Qihui CAI¹(), Haiqiang LAN², Bojun XIAN¹, Lian LIU³, Nan WANG¹, Xiaolei HUANG¹, Xiaolu NIU¹, Xinyu HU¹, Chen LI¹, Junyi XIE¹, Zhaohong LIAO¹^,²()

^1.Department of Laboratory Medicine, School of Basic Medical Sciences, Southern Medical University, Guangzhou 510515, China
^2.Department of Basic Medical Sciences, School of Medicine, Foshan University, Foshan 528000, China, School of Basic Medical Sciences, Southern Medical University, Guangzhou 510515, China
^3.Department of Anatomy, School of Basic Medical Sciences, Southern Medical University, Guangzhou 510515, China

Received:2024-05-16 Online:2024-11-20 Published:2024-11-29
Contact: Zhaohong LIAO E-mail:m19802076244@163.com;liao1219315353@163.com

摘要/Abstract

摘要：

目的探究骨骼肌E₂信号对Cardiotoxin （CTX）诱导的小鼠急性损伤骨骼肌内巨噬细胞胞葬作用的影响。方法选择野生 C57BL/6雌鼠150只、C57BL/6雄鼠33只，对一部分雌鼠进行卵巢去势（OVX）操作。CTX胫骨前肌注射诱导小鼠急性肌损伤，后给予β-雌二醇（β-Estradiol）、4-他莫昔芬（4-OHT）等试剂肌注，分为Control（Female）组、Male组、Control+β-Estradiol组、Control+4-OHT组、OVX组、OVX+β-Estradiol组。采用ELISA法比较各组小鼠损伤肌内血清中E₂表达。采用免疫荧光、流式细胞术等方法比较损伤肌内炎性渗出巨噬细胞数量、表型、胞葬作用与肌再生修复的差异。紫外照射法体外诱导细胞凋亡。体外分化培养C2C12细胞，分化为成熟肌管后，将之于炎性环境中与巨噬细胞、凋亡细胞共培养，且给予β-Estradiol、4-OHT等处理，主要分为Control（C2C12+HS+Mac+ACs）组、C2C12+HS+IFN-γ+Mac+ACs组、C2C12+HS+IFN-γ+β-Estradiol+Mac+ACs组、C2C12+HS+IFN-γ+4-OHT+Mac+ACs组、C2C12+HS+IFN-γ+β-Estradiol+4-OHT+Mac+ACs组。采用免疫荧光、流式细胞术等方法比较各组巨噬细胞胞葬作用的差异。结果较之于Control组，OVX鼠损伤肌内炎性单核巨噬细胞渗出增加，M1细胞比例增加（P<0.05），但M2细胞比例、胞葬作用下调（P<0.05），肌纤维再生修复延迟。体外炎性环境中，β-Estradiol共培养体系中的M2巨噬细胞数目、巨噬细胞胞葬较之于Control组均上调（P<0.05），而4-OHT组的趋势则相反（P<0.05）。结论骨骼肌纤维E₂信号通过促使损伤肌内M1向M2的转变，以促进损伤肌内巨噬细胞胞葬作用，继而促进炎症撤退与肌再生修复。
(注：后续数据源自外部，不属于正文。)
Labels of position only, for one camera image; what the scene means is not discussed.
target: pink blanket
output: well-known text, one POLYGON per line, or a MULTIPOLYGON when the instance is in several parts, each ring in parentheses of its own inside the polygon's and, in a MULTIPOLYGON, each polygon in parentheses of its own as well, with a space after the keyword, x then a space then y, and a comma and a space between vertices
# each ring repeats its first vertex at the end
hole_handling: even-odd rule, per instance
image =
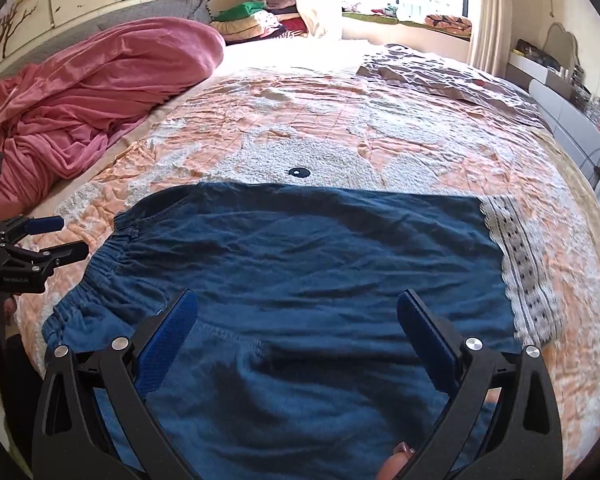
POLYGON ((0 81, 0 220, 85 171, 156 105, 212 75, 224 40, 201 23, 124 23, 0 81))

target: tree painting
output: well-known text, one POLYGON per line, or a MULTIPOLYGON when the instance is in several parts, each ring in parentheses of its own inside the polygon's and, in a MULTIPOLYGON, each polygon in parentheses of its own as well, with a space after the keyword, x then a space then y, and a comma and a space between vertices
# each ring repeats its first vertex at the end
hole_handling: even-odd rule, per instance
POLYGON ((0 9, 0 62, 51 27, 46 0, 7 0, 0 9), (32 22, 32 16, 39 16, 32 22))

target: blue gripper pad
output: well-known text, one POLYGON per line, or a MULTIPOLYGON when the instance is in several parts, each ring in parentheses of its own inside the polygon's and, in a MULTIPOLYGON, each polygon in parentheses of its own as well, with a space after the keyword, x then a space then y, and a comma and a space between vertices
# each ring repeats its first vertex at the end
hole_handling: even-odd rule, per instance
POLYGON ((398 321, 439 392, 454 396, 460 388, 456 355, 429 315, 409 291, 398 296, 398 321))
POLYGON ((141 398, 160 388, 198 318, 198 298, 186 290, 136 359, 134 386, 141 398))
POLYGON ((48 216, 46 218, 31 218, 24 225, 24 232, 28 235, 53 233, 62 230, 64 220, 61 216, 48 216))

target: bed
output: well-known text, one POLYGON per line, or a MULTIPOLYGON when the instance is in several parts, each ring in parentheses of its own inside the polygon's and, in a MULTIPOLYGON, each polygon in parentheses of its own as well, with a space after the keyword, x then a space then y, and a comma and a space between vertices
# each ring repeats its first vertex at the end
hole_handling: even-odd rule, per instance
MULTIPOLYGON (((59 214, 66 226, 26 246, 81 239, 93 254, 115 215, 201 180, 511 197, 537 234, 529 244, 560 318, 540 342, 550 340, 542 352, 560 410, 565 478, 600 436, 600 207, 527 96, 400 46, 299 38, 231 46, 211 78, 56 186, 33 215, 59 214), (299 182, 293 167, 311 177, 299 182)), ((86 265, 59 269, 45 294, 18 298, 16 320, 41 373, 43 325, 86 265)))

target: green cloth
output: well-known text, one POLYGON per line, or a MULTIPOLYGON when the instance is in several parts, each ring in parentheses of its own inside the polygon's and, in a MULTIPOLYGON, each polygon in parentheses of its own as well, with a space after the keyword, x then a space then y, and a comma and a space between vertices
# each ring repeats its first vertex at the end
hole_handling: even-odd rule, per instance
POLYGON ((451 32, 447 32, 444 28, 431 27, 431 25, 427 25, 426 23, 401 22, 397 18, 391 18, 389 16, 380 16, 379 14, 360 14, 359 12, 343 12, 342 15, 345 18, 352 18, 354 20, 360 20, 361 22, 384 23, 386 25, 400 24, 405 25, 406 27, 428 28, 429 30, 440 32, 441 34, 453 36, 459 40, 469 41, 469 38, 452 34, 451 32))
POLYGON ((259 10, 264 9, 264 2, 244 2, 231 9, 223 10, 216 16, 216 22, 233 22, 248 18, 259 10))
关键词: E₂信号, 急性肌损伤, 巨噬细胞胞葬, 炎症

Abstract:

Objective To investigate the effect of E₂ signaling in myofibers on muscular macrophage efferocytosis in mice with cardiotoxin-induced acute skeletal muscle injury. Methods Female wild-type C57BL/6 mice with and without ovariectomy and male C57BL/6 mice were given a CTX injection into the anterior tibial muscle to induce acute muscle injury, followed by intramuscular injection of β-estradiol (E₂) or 4-hydroxytamoxifen (4-OHT). The changes in serum E₂ of the mice were detected using ELISA, and the number, phenotypes, and efferocytosis of the macrophages in the inflammatory exudates and myofiber regeneration and repair were evaluated using immunofluorescence staining and flow cytometry. C2C12 cells were induced to differentiate into mature myotubes, which were treated with IFN-γ for 24 before treatment with β-Estradiol or 4-OHT. The treated myotubes were co-cultured with mouse peritoneal macrophages in a 1:2 ratio, followed by addition of PKH67-labeled apoptotic mouse mononuclear spleen cells induced by UV irradiation, and macrophage efferocytosis was observed using immunofluorescence staining and flow cytometry. Results Compared with the control mice, the female mice with ovariectomy showed significantly increased mononuclear macrophages in the inflammatory exudates, with increased M1 cell percentage, reduced M2 cell percentage and macrophage efferocytosis in the injured muscle, and obviously delayed myofiber regeneration and repair. In the cell co-culture systems, treatment of the myotubes with β-estradiol significantly increased the number and proportion of M2 macrophages and macrophage efferocytosis, while 4-OHT treatment resulted in the opposite changes. Conclusion In injured mouse skeletal muscles, myofiber E₂ signaling promotes M1 to M2 transition to increase macrophage efferocytosis, thereby relieving inflammation and promoting muscle regeneration and repair.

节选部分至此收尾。